== REQUIRED WORK ==
Starting with the line that contains "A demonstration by" and stopping after the line that contains "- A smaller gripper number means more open", return each line below exactly as written, with no others.
BEGIN
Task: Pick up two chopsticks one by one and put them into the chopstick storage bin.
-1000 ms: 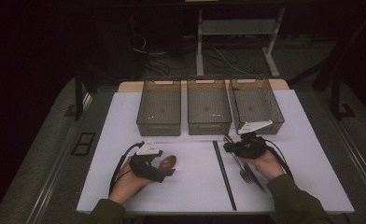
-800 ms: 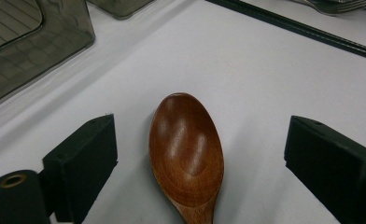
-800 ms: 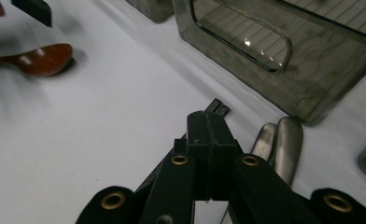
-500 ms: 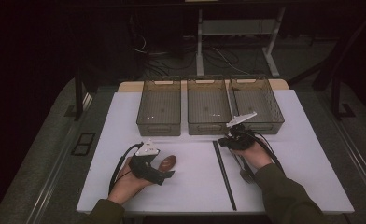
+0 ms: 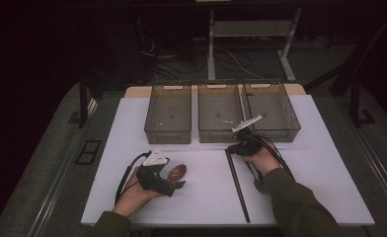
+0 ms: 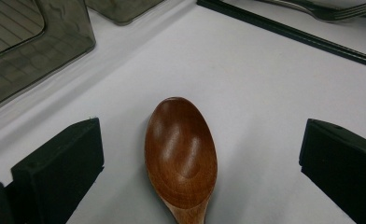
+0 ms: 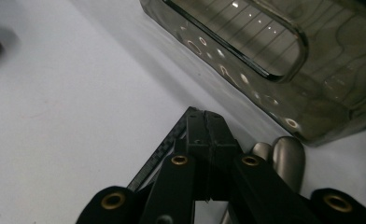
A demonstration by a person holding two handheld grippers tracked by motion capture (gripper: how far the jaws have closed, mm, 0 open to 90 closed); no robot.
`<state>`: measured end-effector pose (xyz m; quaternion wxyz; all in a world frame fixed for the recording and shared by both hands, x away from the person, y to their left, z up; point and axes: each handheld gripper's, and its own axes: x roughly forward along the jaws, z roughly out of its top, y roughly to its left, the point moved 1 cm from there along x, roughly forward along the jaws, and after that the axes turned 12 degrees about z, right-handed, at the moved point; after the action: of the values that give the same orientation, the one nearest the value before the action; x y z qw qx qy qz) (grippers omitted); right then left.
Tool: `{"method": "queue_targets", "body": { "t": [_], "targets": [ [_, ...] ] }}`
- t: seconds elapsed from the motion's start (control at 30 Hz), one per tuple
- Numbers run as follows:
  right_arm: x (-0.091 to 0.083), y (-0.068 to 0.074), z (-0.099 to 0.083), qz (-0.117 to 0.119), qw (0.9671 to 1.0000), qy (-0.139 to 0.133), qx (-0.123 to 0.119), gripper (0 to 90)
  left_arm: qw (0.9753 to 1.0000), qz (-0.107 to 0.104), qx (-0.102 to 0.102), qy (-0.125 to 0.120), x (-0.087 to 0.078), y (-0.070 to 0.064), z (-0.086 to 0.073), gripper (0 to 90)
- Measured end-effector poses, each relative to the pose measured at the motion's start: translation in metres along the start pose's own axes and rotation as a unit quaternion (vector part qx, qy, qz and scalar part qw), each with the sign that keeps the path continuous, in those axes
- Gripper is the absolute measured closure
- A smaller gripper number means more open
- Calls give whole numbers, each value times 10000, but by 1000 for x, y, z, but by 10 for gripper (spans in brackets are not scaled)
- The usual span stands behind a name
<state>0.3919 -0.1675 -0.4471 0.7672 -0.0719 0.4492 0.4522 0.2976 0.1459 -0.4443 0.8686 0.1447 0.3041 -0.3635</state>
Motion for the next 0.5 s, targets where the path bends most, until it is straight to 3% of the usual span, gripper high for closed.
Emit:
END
== REPLY TO THE EXERCISE ==
A demonstration by a person holding two handheld grippers tracked by motion capture (gripper: how far the jaws have closed, mm, 0 open to 90 closed); no robot.
`<state>`: measured end-effector pose (xyz m; quaternion wxyz; all in a world frame fixed for the recording and shared by both hands, x away from the person, y to their left, z up; point and axes: each handheld gripper's, and its own axes: x roughly forward along the jaws, z roughly out of its top, y roughly to its left, the point moved 1 cm from there along x, roughly forward along the jaws, and after that the axes turned 12 degrees about z, right-handed, at the moved point; after the action: of the values that give the same orientation, the one nearest the value before the action; x y z qw qx qy qz) (grippers omitted); right then left.
Tool: `{"method": "queue_targets", "body": { "t": [_], "targets": [ [_, ...] ] }}`
- t: seconds elapsed from the motion's start (control at 30 Hz), one per tuple
- Numbers run as follows:
  right_arm: x (-0.091 to 0.083), y (-0.068 to 0.074), z (-0.099 to 0.083), qz (-0.117 to 0.119), qw (0.9671 to 1.0000), qy (-0.139 to 0.133), qx (-0.123 to 0.119), gripper (0 to 90)
  left_arm: qw (0.9753 to 1.0000), qz (-0.107 to 0.104), qx (-0.102 to 0.102), qy (-0.125 to 0.120), x (-0.087 to 0.078), y (-0.070 to 0.064), z (-0.086 to 0.073), gripper (0 to 90)
- Measured end-effector poses, each relative to the pose measured at the motion's start: translation in metres along the start pose's own axes and rotation as a unit quaternion (vector part qx, qy, qz and scalar part qw), each with the sign that keeps the path continuous, in those axes
- Gripper is the absolute measured closure
- A smaller gripper number means more open

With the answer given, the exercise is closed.